4Humanities@UCSB Meeting – Topic Modeling “WhatEvery1Says” (Nov. 21, 2013)
4Humanities@UCSB will hold its second meeting of the 2013-14 academic year on Thursday, November 21 (noon – 1:30, South Hall 2509). Following up on its previous meeting, which focused on the “Heart of the Matter” report produced by the American Academy of Arts & Science’s Commission on the Humanities and Social Sciences, this meeting will be devoted specifically to designing a technical and interpretive strategy for digital-humanities analyses of the WhatEvery1Says corpus of statements about the humanities that 4Humanities has been gathering.
In particular, we will strategize “topic modeling” the WhatEvery1Says corpus as well as implementing other methods of text analysis (and visual analysis) designed to discover new facets of the U.S. and worldwide discussion of the humanities. Initial experiments with “The Heart of the Matter” report and a small subset of other documents include:
If you are interested in learning about such methods of analysis as they might help support humanities advocacy, please come to the meeting.
Topic Modeling the 4Humanities
What Every1Says Corpus: The Idea
Strategy (1) — Work Plan (Personnel, Time Line, etc.)
- Possible plan: start project at UCSB, then ask for critique of methods and further help from international DH community.
- Who at UCSB might want to participate?
- Involvement of students from the “Writing and Civic Engagement” minor in UCSB’s Professional Writing program (serving as interns)?
- Time line? Possible syncopated rhythm of 4Humanities@UCSB activities during rest of this year:
- Discussion meetings (e.g., on “Global Humanities,” “Humanities / Sciences”)
- Research workshop meetings (topic modeling, etc.)
Strategy (2) – Methodological and Technical Workflow (known issues & draft plan)
Red = Discrete Tasks
- Collection methodology for WhatEvery1Says corpus
- Critically examine the selection criteria. Currently, the criteria for inclusion of resources are:
- Online material.
- Textual documents (not audio or video resources).
- Documents in English.
- Documents more-or-less in the public milieu (including journalism, blogs, reports, white papers, etc., but not scholarly studies or research).
- Documents sized between posts/articles and reports (not books).
- Known needs:
- Most documents in the corpus are from the last two years. We need documents from past periods.
- Most documents in the corpus are from (or address) the North American context (with some representation of the U.K. and other nations/regions). We need more documents from other parts of the world.
- Collection format for the corpus (currently a Google spreadsheet). Should the holding format be (for example) a database, a Zotero collection, etc., to make it easier to filter, group, and extract metadata about the documents (e.g., citations)? (Related issue: collection platform for processed files.)

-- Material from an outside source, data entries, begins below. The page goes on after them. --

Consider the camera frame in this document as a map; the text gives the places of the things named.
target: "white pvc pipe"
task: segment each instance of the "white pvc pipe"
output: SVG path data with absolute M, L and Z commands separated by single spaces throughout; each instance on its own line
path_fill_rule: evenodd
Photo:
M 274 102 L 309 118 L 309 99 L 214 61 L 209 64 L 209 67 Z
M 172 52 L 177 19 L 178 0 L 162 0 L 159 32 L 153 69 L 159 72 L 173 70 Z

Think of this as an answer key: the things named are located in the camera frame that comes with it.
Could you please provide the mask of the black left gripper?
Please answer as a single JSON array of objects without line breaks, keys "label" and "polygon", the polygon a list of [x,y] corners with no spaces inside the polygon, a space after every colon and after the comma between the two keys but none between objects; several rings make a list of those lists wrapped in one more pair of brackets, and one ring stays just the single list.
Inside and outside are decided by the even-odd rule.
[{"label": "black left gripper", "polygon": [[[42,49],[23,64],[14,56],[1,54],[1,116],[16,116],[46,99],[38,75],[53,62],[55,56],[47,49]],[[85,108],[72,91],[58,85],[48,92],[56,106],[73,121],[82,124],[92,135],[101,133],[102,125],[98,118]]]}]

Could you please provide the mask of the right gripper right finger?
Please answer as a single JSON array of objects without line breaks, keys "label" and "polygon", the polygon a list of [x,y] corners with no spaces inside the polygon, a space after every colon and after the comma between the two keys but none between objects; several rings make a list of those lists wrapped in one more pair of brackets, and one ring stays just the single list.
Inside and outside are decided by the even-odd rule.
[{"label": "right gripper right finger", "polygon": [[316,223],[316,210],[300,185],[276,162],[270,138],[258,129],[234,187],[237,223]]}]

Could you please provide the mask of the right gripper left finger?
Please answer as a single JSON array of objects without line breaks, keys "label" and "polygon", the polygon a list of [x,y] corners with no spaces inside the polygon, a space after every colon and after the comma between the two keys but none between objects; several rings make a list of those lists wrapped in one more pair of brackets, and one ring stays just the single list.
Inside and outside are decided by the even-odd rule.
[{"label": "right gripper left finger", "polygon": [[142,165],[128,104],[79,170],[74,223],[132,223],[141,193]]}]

- Text extraction from HTML and PDF files. We need to research tools such as pdf2htmlEX to semi-automate the extraction of text from documents into “plain text.” (Related issue: exclusion of non-relevant material in documents such as advertisements, bios of authors, copyright notices, etc.)
- Text cleaning and preparation: Python scripts or other tools for fixing common errors, standardizing spellings, resolving hyphenations, etc. (Cf. Ted Underwood and Andrew Goldstone’s scripts and other resources for topic modeling).
- Interpretive text preparation:
- Consolidating semantically unitary bigrams into unigrams (e.g., “social sciences” into “social_sciences”).
- Filtering out proper names (experimenting with named-entity recognizers).
- Creating a “stop list.” (See Ted Underwood and Andrew Goldstone’s stop list for their project on topic modeling literary studies journals.)
- Experimenting with parts-of-speech taggers (POS) to filter out everything but nouns (cf. Matthew Jocker’s topic-modeling work).
- “Chunking” (breaking documents if needed into appropriately sized subdocuments).
- Topic Modeling:
- Experimenting to see if we should use the full-featured Mallet topic modeling suite or its Java implementation (Topic Modeling Tool).
- Experimenting with different parameters for the topic modeling, most importantly: number of topics to ask the algorithm to produce.
- Interpretive labeling of topics (and visualization of topics).
Strategy (3) – Outcomes
- Creation of interactive site for exploring the topic model of WhatEvery1Says. (Cf., DFR-Browser, a browser-based visualization interface created by Andrew Goldstone for exploring his topic model of JSTOR articles).
- Co-authored research report or article on outcomes.
- Workshop to brainstorm ways we can apply the outcomes in facilitating, guiding, or creating advocacy arguments and materials.